▸ TASK
Only the pictures should be left out; repeat the rest of the data exactly.

▸ SUPPLIED MATERIAL
..............................

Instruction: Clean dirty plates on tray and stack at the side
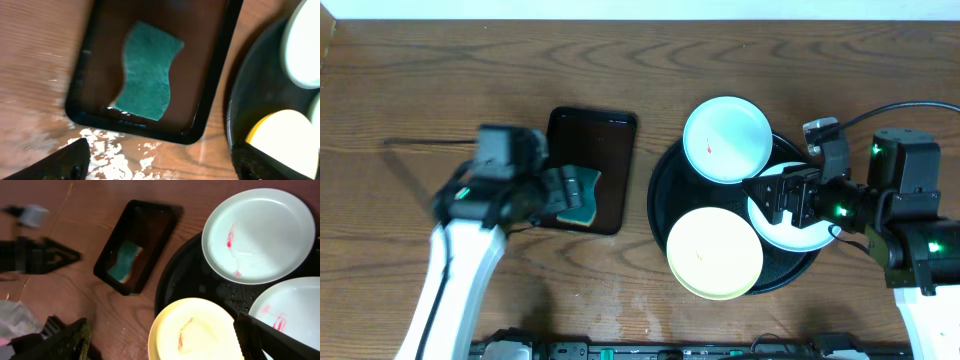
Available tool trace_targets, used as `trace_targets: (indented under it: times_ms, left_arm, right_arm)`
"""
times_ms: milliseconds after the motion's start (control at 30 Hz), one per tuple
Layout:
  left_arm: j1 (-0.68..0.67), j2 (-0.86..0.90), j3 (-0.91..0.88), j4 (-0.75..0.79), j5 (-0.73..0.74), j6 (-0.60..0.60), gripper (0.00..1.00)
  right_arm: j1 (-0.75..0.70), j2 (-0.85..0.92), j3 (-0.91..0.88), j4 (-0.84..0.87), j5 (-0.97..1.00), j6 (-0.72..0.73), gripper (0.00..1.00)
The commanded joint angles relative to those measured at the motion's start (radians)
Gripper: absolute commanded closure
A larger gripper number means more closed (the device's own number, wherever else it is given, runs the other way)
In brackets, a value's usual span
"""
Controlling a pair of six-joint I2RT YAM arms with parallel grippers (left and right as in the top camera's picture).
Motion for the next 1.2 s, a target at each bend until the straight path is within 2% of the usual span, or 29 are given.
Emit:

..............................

▸ ANSWER FOR THE TASK
Instruction: Clean dirty plates on tray and stack at the side
Available tool trace_targets, used as `trace_targets: (indented under it: times_ms, left_arm, right_arm)`
"""
times_ms: milliseconds after the motion's start (control at 30 Hz), one per tuple
Layout:
  left_arm: j1 (-0.68..0.67), j2 (-0.86..0.90), j3 (-0.91..0.88), j4 (-0.75..0.79), j5 (-0.73..0.74), j6 (-0.60..0.60), gripper (0.00..1.00)
  right_arm: j1 (-0.75..0.70), j2 (-0.85..0.92), j3 (-0.91..0.88), j4 (-0.84..0.87), j5 (-0.97..1.00), j6 (-0.72..0.73), gripper (0.00..1.00)
The commanded joint angles relative to those measured at the motion's start (radians)
Gripper: absolute commanded closure
A larger gripper number means more closed (the device's own number, wherever else it is given, runs the other way)
In brackets, a value's usual span
"""
Controlling a pair of six-joint I2RT YAM arms with parallel grippers (left and right as in the top camera's picture).
Motion for the next 1.2 s, a target at each bend until the straight path is within 2% of the usual span, or 29 are given.
Emit:

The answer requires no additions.